## Your task
Lines in which "bundle" appears should be pulled from the data below.

## Supplied data
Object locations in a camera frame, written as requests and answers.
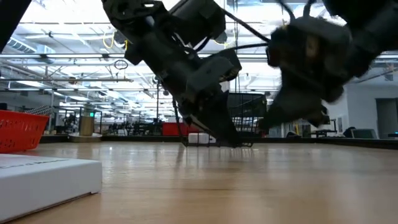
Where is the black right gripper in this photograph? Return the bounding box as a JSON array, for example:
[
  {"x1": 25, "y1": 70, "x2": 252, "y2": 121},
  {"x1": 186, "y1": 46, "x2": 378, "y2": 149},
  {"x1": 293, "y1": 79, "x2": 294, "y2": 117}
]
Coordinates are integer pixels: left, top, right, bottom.
[{"x1": 257, "y1": 17, "x2": 352, "y2": 131}]

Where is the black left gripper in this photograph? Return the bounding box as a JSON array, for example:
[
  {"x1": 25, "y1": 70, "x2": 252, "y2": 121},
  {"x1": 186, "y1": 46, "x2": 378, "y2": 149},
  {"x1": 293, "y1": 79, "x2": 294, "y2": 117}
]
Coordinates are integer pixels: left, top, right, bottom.
[{"x1": 124, "y1": 30, "x2": 243, "y2": 148}]

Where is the white Acer card reader box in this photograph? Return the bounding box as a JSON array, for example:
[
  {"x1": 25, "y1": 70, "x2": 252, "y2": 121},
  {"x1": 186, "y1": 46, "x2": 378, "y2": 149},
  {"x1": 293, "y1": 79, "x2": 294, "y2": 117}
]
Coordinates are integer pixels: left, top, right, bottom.
[{"x1": 0, "y1": 153, "x2": 103, "y2": 223}]

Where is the red cabinet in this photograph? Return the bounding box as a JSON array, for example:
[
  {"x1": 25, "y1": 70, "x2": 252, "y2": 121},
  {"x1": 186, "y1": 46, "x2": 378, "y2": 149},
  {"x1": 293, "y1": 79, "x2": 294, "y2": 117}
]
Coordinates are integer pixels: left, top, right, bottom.
[{"x1": 161, "y1": 121, "x2": 201, "y2": 137}]

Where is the grey laptop screen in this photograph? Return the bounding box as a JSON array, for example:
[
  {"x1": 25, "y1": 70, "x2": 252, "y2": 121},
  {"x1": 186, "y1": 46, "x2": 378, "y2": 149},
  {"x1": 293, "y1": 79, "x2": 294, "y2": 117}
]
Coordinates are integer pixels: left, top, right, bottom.
[{"x1": 350, "y1": 128, "x2": 378, "y2": 140}]

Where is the red plastic basket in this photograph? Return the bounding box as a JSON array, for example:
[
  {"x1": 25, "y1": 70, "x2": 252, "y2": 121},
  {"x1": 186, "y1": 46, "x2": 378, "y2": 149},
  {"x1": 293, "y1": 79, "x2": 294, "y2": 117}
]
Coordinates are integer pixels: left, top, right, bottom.
[{"x1": 0, "y1": 109, "x2": 50, "y2": 154}]

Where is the black wire basket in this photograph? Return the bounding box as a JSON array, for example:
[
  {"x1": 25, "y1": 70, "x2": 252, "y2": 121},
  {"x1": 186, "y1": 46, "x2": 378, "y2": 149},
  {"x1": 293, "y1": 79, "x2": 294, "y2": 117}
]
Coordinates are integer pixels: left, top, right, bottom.
[{"x1": 172, "y1": 91, "x2": 269, "y2": 148}]

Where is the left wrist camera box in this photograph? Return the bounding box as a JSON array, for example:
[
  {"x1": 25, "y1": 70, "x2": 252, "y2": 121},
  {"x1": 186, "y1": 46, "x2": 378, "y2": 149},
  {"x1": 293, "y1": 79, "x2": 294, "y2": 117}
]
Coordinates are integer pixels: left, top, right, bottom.
[{"x1": 186, "y1": 49, "x2": 243, "y2": 94}]

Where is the black table frame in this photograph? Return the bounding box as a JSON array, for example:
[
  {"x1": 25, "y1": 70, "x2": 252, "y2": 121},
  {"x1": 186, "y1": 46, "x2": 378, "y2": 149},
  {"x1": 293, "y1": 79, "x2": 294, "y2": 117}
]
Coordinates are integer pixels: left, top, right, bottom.
[{"x1": 39, "y1": 134, "x2": 398, "y2": 151}]

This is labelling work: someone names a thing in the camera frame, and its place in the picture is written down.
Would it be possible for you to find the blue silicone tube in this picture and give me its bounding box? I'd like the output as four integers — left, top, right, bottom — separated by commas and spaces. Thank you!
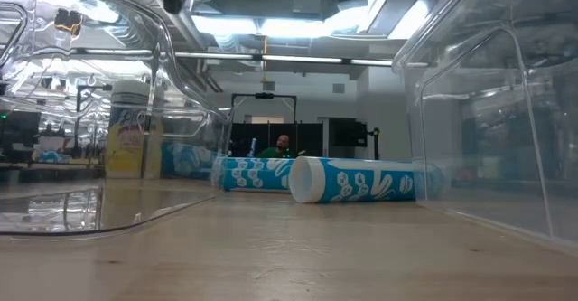
161, 141, 219, 181
211, 156, 295, 193
288, 155, 446, 204

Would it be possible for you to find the frosted plastic bin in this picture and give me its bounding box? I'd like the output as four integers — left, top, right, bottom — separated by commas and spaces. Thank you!
391, 0, 578, 250

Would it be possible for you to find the clear narrow plastic bin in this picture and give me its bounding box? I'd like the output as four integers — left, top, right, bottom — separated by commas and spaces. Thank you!
0, 0, 229, 239

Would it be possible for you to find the yellow Lysol wipes canister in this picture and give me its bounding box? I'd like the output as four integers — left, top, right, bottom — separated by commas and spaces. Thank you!
105, 80, 164, 180

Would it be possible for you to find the person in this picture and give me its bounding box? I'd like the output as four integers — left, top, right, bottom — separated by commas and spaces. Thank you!
256, 133, 300, 160

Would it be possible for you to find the black partition panel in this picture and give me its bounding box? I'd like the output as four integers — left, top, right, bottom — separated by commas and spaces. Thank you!
229, 121, 324, 158

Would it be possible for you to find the black computer monitor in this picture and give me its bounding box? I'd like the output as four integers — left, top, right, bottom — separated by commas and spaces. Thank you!
0, 109, 42, 163
328, 117, 382, 160

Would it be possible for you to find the long suspended light bar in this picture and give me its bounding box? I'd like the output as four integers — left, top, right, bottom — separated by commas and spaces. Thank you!
85, 47, 430, 69

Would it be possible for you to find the dark background workbench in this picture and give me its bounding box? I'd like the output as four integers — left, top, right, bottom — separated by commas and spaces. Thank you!
0, 162, 107, 183

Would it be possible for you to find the black background gantry frame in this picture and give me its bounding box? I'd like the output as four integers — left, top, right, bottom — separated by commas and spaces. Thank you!
229, 92, 298, 158

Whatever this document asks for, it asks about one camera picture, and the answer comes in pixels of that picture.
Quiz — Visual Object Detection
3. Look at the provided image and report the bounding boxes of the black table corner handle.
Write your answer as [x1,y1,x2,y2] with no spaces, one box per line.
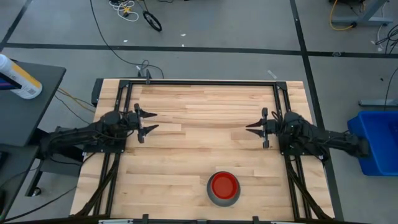
[91,77,104,107]

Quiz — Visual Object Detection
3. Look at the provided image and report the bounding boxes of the white cable bundle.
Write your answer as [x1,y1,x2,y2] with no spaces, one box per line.
[108,0,140,23]

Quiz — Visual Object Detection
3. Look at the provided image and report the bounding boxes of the white bottle with yellow label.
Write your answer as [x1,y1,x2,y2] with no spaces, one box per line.
[0,53,44,100]

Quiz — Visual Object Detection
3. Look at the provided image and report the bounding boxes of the light grey plastic bowl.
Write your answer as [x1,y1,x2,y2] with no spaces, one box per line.
[206,170,241,208]

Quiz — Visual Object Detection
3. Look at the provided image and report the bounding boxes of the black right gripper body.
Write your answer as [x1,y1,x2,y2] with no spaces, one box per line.
[261,107,279,149]

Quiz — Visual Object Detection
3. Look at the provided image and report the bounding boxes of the long black cable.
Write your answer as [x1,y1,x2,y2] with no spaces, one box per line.
[89,0,165,80]

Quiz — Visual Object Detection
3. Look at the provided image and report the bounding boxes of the blue plastic bin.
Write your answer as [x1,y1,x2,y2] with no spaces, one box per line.
[346,110,398,177]

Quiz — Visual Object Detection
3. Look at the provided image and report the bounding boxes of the black aluminium table frame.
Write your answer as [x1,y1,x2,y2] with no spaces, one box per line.
[73,78,334,222]

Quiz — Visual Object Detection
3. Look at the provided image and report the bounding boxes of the yellow floor cable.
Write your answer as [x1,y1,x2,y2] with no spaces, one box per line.
[328,0,365,32]

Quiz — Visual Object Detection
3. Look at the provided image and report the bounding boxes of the black side table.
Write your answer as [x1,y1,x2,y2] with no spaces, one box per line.
[0,60,67,147]

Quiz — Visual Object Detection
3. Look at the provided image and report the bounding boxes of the red plastic bowl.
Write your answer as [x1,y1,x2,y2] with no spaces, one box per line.
[211,172,239,200]

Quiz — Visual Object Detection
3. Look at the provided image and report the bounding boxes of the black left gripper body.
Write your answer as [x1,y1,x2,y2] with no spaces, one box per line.
[128,103,146,144]

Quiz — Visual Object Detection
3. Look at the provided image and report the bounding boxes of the grey desk base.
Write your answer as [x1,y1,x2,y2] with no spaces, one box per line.
[330,0,395,27]

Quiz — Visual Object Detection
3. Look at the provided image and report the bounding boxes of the silver aluminium extrusion rail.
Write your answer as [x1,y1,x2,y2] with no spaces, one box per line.
[98,218,135,224]

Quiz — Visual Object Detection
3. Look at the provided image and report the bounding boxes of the black wheel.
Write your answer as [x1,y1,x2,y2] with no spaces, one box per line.
[142,10,163,32]

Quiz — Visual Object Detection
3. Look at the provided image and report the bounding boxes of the black floor cable bundle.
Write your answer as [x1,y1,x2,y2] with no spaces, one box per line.
[374,24,398,55]

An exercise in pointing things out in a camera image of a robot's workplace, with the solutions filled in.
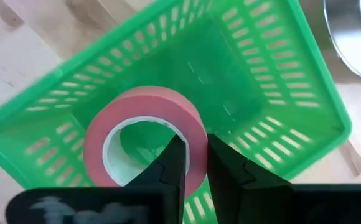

## Answer area
3. Look at the provided image and report the bounding boxes of the white cable bundle.
3. Look at the provided image and report the bounding boxes of the black floor cable bundle.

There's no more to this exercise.